Try it: Stop at the line containing "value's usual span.": write out every line from the beginning of the entries up to and including it, minus the pictures.

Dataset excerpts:

▶

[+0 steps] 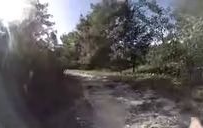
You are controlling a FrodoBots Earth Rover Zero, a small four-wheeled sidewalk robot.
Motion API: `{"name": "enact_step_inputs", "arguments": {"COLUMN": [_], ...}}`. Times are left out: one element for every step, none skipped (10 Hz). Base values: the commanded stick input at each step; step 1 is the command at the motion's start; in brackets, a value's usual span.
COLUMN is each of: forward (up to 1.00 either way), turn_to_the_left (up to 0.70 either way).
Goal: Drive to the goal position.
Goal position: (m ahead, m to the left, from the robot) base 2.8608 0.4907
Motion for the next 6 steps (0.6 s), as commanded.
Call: {"name": "enact_step_inputs", "arguments": {"forward": [0.85,0.85,0.85,0.85,0.85,0.85], "turn_to_the_left": [0.00,0.00,-0.20,-0.34,-0.34,-0.29]}}
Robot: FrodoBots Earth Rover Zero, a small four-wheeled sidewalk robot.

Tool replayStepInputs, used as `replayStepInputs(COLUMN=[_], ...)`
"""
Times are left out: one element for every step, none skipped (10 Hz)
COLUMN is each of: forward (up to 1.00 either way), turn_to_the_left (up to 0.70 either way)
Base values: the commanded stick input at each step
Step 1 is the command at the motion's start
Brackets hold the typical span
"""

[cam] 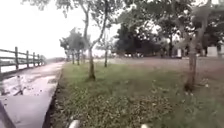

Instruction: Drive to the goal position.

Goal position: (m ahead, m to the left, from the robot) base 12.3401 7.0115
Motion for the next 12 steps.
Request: replayStepInputs(forward=[0.70, 0.70, 0.70, 0.70, 0.70, 0.70, 0.70, 0.70, 0.70, 0.70, 0.70, 0.70], turn_to_the_left=[-0.27, -0.27, -0.27, -0.27, -0.27, -0.27, -0.27, -0.27, -0.27, -0.27, -0.27, -0.27])
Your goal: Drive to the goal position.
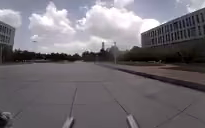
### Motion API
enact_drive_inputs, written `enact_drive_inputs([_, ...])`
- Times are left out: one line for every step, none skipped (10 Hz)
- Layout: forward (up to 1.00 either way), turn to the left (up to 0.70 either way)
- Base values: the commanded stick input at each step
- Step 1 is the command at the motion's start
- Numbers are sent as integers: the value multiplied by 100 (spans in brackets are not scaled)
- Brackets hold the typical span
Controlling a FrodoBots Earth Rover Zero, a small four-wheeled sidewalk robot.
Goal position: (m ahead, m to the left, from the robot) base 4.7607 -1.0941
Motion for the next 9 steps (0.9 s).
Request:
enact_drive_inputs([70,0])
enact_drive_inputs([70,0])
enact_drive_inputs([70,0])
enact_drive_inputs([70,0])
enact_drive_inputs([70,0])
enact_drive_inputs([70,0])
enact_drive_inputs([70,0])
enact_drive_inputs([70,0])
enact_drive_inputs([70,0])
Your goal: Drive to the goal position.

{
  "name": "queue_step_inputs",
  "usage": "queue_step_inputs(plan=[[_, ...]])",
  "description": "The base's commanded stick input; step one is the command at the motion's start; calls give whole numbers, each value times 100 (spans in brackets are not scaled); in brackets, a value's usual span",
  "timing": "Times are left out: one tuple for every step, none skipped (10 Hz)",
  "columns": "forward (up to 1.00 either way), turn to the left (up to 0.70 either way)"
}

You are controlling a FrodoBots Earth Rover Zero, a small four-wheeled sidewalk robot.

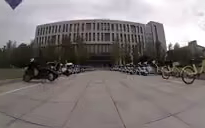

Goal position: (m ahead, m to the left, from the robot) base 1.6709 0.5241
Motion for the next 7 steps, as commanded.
queue_step_inputs(plan=[[70,0],[70,0],[70,0],[70,0],[70,0],[70,0],[70,0]])
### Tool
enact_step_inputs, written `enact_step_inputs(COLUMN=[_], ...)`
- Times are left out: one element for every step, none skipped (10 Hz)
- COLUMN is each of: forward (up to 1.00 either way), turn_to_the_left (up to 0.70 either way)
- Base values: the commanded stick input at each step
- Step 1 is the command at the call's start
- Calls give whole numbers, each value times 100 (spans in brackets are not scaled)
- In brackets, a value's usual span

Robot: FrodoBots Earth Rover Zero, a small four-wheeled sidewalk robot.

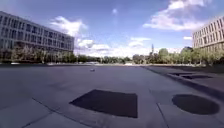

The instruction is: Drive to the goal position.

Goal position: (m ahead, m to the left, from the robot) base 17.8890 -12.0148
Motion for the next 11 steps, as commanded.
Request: enact_step_inputs(forward=[70,70,70,70,70,70,70,70,70,70,70], turn_to_the_left=[0,0,0,0,0,0,0,0,0,0,0])
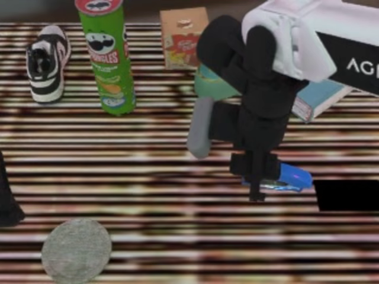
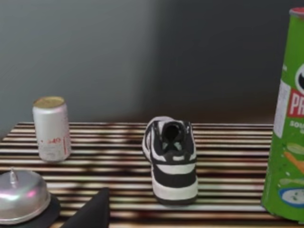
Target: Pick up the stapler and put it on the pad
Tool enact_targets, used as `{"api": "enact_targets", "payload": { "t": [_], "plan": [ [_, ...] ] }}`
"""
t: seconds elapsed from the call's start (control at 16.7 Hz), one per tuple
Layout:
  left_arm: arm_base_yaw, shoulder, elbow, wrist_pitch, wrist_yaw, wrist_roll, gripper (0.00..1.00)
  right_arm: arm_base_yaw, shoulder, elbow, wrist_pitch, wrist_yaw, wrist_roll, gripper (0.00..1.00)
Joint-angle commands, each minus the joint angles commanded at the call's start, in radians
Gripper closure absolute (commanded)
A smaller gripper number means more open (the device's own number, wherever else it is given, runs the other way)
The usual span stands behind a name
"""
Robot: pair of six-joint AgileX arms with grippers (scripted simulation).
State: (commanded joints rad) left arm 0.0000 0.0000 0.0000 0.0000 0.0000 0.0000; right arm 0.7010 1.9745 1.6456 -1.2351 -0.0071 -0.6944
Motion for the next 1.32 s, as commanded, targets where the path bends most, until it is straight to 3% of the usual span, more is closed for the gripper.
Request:
{"api": "enact_targets", "payload": {
  "t": [0.24,0.48,0.96,1.32],
  "plan": [
    [0.0,0.0,0.0,0.0,0.0,0.0,0.0,-0.022,-0.019,0.007,0.035,0.014,0.101,1.0],
    [0.0,0.0,0.0,0.0,0.0,0.0,0.0,-0.088,-0.05,0.012,0.092,0.042,0.371,1.0],
    [0.0,0.0,0.0,0.0,0.0,0.0,0.0,-0.31,-0.122,-0.08,0.154,0.085,1.264,1.0],
    [0.0,0.0,0.0,0.0,0.0,0.0,0.0,-0.49,-0.181,-0.205,0.125,0.076,1.867,1.0]
  ]
}}
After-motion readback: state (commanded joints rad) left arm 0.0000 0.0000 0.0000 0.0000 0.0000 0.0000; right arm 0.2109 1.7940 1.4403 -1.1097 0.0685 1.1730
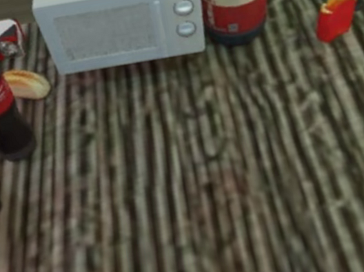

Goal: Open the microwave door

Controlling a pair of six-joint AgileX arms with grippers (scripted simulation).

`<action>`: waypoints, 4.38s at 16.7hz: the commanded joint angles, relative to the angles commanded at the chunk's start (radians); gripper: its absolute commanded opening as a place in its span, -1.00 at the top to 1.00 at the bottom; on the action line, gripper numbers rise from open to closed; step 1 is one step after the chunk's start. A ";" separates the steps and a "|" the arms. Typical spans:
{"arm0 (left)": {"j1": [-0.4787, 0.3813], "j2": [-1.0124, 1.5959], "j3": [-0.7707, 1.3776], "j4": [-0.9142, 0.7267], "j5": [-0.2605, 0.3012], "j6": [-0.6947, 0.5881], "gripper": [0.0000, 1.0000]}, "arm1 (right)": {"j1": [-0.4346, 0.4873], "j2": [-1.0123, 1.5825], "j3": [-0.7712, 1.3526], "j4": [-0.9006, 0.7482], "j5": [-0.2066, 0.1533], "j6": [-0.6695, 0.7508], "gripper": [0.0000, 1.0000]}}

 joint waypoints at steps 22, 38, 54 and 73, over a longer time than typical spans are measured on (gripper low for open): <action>-0.547 1.547 1.077 0.028 -0.489 -0.280 -1.00 | 0.000 0.000 0.000 0.000 0.000 0.000 -1.00; -0.446 1.794 1.298 0.088 -0.399 -0.218 -0.85 | 0.000 0.000 0.000 0.000 0.000 0.000 -1.00; -0.446 1.794 1.298 0.088 -0.399 -0.218 1.00 | 0.000 0.000 0.000 0.000 0.000 0.000 -1.00; -0.448 1.957 1.824 -0.714 -0.224 -0.379 1.00 | 0.000 0.000 0.000 0.000 0.000 0.000 -1.00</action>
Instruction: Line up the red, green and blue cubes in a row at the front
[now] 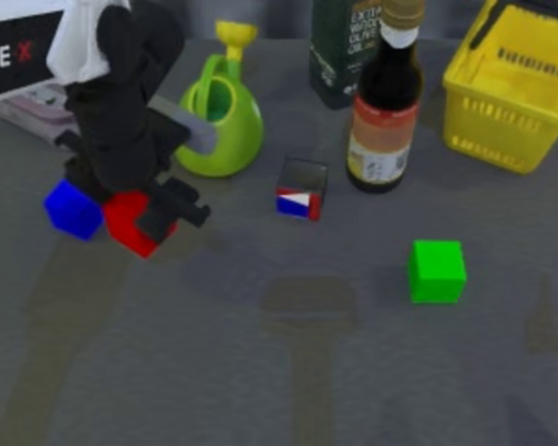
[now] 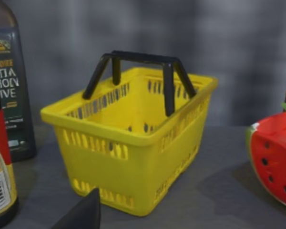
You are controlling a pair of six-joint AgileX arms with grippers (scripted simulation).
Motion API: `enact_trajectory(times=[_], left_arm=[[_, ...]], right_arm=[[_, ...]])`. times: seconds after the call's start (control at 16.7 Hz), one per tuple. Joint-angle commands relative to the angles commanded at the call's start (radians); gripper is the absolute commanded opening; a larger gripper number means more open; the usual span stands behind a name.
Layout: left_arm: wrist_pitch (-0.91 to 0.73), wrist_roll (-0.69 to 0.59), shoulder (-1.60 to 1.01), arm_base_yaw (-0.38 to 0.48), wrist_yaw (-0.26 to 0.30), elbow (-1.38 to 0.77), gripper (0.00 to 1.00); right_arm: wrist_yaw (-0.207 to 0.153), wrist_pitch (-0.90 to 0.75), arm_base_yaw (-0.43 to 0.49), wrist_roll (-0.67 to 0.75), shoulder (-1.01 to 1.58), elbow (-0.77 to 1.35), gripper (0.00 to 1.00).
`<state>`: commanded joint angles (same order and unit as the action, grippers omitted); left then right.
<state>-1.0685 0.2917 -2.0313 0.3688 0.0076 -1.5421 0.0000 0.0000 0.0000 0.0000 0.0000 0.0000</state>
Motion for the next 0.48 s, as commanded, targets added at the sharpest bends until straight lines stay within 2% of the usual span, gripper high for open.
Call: enact_trajectory(times=[0.18,0.48], left_arm=[[-0.002,-0.18,0.04,0.064,-0.005,0.044,0.0],[-0.003,-0.586,0.13,0.204,-0.013,0.151,0.0]], right_arm=[[0.0,0.0,0.0,0.0,0.0,0.0,1.0],[0.0,0.0,0.0,0.0,0.0,0.0,1.0]])
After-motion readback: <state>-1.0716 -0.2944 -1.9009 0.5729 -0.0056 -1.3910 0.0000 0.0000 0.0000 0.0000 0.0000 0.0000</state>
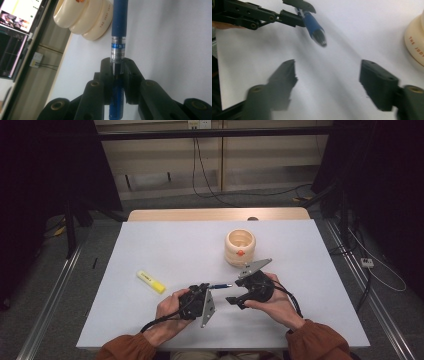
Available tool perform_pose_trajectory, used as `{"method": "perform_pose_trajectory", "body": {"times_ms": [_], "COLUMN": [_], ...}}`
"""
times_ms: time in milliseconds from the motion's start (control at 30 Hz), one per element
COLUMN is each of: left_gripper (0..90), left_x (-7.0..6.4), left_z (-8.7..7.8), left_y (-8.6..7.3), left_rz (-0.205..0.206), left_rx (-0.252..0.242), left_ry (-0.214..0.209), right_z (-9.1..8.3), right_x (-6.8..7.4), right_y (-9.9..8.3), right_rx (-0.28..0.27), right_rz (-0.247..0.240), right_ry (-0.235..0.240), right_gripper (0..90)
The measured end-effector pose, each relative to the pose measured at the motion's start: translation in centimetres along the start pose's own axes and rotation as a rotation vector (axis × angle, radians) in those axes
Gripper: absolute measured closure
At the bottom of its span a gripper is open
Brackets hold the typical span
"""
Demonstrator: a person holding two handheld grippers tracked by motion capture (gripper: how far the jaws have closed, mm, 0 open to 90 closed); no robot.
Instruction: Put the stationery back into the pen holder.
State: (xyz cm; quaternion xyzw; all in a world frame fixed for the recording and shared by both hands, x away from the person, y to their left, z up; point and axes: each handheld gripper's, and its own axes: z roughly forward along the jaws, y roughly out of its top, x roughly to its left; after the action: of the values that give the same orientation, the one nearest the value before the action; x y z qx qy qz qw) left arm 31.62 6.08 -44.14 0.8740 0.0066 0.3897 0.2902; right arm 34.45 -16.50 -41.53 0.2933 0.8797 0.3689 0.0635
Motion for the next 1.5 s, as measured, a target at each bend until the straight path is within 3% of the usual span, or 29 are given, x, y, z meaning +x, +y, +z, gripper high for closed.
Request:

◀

Your solution:
[+0 steps] 
You are controlling a FrodoBots Earth Rover Zero, a small four-wheeled sidewalk robot.
Motion API: `{"name": "enact_step_inputs", "arguments": {"COLUMN": [_], ...}}`. Times are left out: one element for every step, none skipped (10 Hz). Base values: the commanded stick input at each step; step 1 is the command at the motion's start; in brackets, a value's usual span.

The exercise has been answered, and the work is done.